REQUIRED WORK: The lines to extract begin at the one containing "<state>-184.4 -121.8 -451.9" and run to the end of the listing; set them down exactly and alone.
───
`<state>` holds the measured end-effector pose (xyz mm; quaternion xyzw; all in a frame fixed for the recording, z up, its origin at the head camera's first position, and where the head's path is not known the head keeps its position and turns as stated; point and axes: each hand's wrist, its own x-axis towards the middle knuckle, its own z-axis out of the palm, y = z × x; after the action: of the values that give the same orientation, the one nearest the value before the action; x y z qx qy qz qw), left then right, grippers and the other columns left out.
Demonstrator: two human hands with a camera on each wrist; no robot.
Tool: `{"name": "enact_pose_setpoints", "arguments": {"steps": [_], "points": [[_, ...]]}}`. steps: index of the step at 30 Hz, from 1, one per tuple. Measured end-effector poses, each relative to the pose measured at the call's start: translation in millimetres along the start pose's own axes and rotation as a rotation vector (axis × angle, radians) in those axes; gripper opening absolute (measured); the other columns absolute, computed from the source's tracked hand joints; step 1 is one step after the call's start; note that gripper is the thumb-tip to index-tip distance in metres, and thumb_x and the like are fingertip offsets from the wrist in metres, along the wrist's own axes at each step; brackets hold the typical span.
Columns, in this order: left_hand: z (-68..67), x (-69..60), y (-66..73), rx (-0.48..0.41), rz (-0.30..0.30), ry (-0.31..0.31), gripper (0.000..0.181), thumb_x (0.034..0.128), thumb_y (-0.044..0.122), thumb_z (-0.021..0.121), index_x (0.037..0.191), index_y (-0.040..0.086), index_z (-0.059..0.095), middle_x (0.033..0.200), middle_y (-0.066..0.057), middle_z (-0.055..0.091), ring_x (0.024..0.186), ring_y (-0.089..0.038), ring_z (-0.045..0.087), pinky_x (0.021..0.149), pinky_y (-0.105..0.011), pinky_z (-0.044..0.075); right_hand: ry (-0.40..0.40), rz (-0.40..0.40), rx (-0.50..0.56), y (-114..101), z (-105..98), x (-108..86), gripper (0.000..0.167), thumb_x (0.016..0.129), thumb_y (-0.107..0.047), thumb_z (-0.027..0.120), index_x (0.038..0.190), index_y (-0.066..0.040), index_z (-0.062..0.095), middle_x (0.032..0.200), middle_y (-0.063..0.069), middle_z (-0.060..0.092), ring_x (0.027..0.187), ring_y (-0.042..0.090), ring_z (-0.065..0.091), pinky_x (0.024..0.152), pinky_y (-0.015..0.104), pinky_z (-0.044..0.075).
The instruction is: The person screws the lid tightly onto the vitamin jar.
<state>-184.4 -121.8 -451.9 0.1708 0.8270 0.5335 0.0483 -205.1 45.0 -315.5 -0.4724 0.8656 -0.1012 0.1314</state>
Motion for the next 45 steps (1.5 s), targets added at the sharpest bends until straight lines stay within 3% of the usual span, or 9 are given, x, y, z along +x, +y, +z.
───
RESPONSE TO THIS EXERCISE:
<state>-184.4 -121.8 -451.9 0.1708 0.8270 0.5335 0.0483 -205.1 45.0 -315.5 -0.4724 0.8656 -0.1012 0.1314</state>
Motion for the next 45 steps (1.5 s), targets added at the sharpest bends until straight lines stay within 3% of the usual span, or 9 are given, x, y, z along +x, +y, +z.

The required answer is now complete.